- Task to carry out -
In the listing below, identify each line with the word "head" and return those lines.

- Exercise data -
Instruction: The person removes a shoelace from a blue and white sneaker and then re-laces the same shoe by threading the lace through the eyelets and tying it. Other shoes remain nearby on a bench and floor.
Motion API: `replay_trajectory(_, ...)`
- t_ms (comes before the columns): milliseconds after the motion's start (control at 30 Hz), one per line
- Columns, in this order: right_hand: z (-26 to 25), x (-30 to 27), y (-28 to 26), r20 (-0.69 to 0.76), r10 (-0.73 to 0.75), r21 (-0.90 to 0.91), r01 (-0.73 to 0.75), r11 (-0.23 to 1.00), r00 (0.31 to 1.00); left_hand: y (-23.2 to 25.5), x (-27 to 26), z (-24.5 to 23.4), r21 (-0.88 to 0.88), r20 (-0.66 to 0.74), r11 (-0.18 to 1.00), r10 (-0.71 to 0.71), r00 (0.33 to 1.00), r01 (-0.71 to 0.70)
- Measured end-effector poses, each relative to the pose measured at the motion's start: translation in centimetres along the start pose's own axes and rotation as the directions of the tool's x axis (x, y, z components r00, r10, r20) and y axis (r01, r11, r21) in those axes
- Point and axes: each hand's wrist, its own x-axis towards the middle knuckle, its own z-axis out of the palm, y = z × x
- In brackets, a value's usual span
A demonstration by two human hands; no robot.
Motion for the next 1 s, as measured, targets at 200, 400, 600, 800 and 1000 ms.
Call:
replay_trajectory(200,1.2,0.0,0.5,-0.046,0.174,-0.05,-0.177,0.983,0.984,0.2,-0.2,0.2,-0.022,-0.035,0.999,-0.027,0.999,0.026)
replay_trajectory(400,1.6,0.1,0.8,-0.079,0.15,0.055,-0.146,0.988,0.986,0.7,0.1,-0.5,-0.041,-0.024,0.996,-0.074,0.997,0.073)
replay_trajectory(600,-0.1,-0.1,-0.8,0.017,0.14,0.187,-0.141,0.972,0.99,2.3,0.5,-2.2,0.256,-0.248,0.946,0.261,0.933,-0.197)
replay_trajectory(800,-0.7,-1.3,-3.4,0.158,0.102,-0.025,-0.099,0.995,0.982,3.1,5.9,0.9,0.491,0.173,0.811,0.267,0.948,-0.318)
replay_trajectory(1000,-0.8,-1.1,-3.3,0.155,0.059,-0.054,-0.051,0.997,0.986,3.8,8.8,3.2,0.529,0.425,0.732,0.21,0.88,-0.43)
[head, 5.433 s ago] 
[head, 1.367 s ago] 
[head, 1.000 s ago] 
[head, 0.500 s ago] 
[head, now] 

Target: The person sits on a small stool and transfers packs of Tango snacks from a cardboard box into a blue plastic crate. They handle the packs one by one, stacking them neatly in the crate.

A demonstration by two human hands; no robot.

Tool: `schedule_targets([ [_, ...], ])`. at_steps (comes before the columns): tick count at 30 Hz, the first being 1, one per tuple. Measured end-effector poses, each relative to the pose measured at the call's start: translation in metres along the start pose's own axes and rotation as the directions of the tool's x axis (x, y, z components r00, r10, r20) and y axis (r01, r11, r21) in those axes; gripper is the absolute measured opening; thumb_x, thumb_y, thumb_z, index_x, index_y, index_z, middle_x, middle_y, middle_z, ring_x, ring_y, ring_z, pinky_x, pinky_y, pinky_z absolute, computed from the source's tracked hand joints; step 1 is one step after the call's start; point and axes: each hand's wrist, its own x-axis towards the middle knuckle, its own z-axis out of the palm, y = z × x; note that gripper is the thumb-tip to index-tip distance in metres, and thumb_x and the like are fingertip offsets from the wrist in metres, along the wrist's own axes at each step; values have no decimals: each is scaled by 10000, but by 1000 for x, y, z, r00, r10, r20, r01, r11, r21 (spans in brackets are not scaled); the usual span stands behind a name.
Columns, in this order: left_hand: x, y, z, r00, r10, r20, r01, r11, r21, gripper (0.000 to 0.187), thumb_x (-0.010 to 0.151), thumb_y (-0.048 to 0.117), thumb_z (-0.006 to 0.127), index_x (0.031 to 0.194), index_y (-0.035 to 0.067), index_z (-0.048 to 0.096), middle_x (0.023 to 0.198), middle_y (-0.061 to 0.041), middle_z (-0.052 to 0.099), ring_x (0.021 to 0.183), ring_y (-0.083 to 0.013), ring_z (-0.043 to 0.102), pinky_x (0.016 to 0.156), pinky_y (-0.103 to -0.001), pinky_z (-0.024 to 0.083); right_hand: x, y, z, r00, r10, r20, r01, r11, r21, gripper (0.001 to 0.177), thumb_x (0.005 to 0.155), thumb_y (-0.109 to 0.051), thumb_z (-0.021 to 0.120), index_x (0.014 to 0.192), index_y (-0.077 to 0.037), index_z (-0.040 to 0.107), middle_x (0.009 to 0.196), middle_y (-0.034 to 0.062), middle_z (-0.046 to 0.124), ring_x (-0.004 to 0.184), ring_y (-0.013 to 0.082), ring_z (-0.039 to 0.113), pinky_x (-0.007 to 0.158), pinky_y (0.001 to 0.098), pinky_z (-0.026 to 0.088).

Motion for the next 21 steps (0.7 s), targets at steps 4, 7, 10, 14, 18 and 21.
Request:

- Exercise solution -
[head, 5.433 s ago] 
[head, 1.367 s ago] 
[head, 1.000 s ago] 
[head, 0.500 s ago] 
[head, now] 

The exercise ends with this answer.